The future of the Suzy-Q

It's funny, just last night I was re-reading this post from 2009 on the planned restoration of passenger service on the New York, Susquehanna and Western line from Hackensack to Hawthorne in New Jersey. I was wondering what happened to it, since there have been zero news articles about it since. Since Chris Christie's money tree only bears fruit for highway widenings and mega-malls, I figured that it's not going anywhere unless the pressure gets turned up.

This morning, though, I read that the Morris County Freeholders passed a resolution calling for restoration of service on the Suzy-Q, but west of the area I discussed in 2009. Morris County, in conjunction with Passaic and Sussex Counties, wants to run passenger trains from Hawthorne west to Stockholm, just before the track terminates at the Sparta Junction.

I understand why the Freeholders have framed their study in this way, but it seems pretty obvious to me that the train would continue at least into Paterson, where passengers could transfer to an Erie line train to Hoboken, and probably all the way to Hackensack. If I were the Railroad God, I would extend it north to Port Jervis, south to Andover, and east to Edgewater or Hoboken.

It's sad that Star-Ledger reporter Dan Goldberg seemed completely unaware of plans to reactivate passenger service in Bergen and Passaic counties, which could have been running by now. He could have asked New Jersey Transit officials, or the project's champion, Democratic Congressman Bill Pascrell.

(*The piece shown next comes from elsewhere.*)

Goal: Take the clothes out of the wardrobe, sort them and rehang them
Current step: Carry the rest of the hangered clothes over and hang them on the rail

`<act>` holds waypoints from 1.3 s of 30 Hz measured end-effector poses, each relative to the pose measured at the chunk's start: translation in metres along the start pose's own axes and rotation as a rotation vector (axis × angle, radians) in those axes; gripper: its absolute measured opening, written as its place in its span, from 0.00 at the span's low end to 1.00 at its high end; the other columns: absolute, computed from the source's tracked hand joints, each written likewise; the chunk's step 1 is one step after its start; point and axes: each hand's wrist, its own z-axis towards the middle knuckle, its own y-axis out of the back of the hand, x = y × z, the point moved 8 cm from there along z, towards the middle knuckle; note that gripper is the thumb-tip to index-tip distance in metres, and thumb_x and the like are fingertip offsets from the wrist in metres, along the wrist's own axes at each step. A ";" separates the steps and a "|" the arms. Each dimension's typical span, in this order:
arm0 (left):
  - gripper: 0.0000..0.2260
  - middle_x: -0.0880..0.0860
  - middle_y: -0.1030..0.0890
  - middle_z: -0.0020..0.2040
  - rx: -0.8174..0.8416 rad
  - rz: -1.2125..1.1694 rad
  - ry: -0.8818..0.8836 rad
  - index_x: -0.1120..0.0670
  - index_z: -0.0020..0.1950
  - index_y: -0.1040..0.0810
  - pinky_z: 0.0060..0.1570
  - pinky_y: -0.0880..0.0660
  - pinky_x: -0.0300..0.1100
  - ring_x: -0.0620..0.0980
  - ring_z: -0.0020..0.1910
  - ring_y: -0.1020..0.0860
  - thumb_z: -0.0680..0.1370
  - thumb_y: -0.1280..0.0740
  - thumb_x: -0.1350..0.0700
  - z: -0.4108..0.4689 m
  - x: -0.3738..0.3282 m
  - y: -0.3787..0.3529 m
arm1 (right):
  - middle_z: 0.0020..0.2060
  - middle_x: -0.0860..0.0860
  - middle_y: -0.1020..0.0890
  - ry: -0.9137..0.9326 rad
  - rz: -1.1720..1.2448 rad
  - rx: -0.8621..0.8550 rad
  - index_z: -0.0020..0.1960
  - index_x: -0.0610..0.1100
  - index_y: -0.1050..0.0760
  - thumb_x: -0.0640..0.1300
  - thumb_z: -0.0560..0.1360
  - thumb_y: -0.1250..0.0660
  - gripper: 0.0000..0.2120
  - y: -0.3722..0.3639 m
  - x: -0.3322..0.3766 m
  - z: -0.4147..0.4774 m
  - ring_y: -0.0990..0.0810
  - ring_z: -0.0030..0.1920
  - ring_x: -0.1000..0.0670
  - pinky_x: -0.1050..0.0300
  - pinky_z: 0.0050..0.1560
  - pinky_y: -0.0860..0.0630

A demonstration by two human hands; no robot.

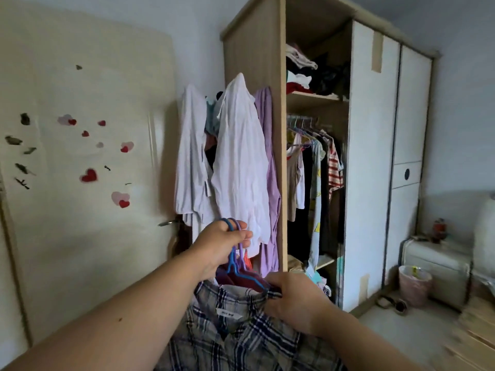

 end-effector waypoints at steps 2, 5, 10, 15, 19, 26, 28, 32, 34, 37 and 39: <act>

The section of the railroad west of Hawthorne runs along the boundary between New Jersey's Fifth and Eleventh congressional districts, represented by Republicans Scott Garrett and Rodney Frelinghuysen. Sadly, even though Garrett is a regular rail commuter and Frelinghuysen was once a champion of the Lackawanna Cut-Off, they have both succumbed to Tea Party mania. Frelinghuysen sponsored an amendment to reallocate high-speed rail funds for Midwest flood relief. Garrett has proposed eliminating Federal funding for Amtrak.

At this rate, though, there won't be funds to build more roads in that area, so the NYS&W's revenue will gradually increase. Maybe some day it'll have enough money to restart passenger service on its own.


busplanner said...

The "Suzy Q" west of Hawthorne goes through one of the least densely populated area of North Jersey. It would not seem to me to be a high priority candidate for the expenditure of transit dollars, either capital or operating. (If it ever were built as heavy commuter rail, it could theoretically connect to the existing NJ Transit Main Line in Hawthorne. I suspect that is why those raising it from the dead only mentioned Hawthorne to Stockholm.)

As for Congressman Pascrell's pet light rail line, many of the towns along the right of way opposed it and proposed stations in those towns were deleted from the project. Even with those stations, ridership projections were very low for a project of this nature in such a populated area, mainly because the light rail corridor was not a good match for travel patterns (origins and destinations of those currently living and working in the region). Without those stations, ridership projections were extremely low.

Alon Levy said...

NJ Transit should first fix the lines in the same area. For the Erie Lines, the best that can be done is to rebuild Secaucus Junction to be a more convenient transfer point to Manhattan; for one, they should remove the internal faregates.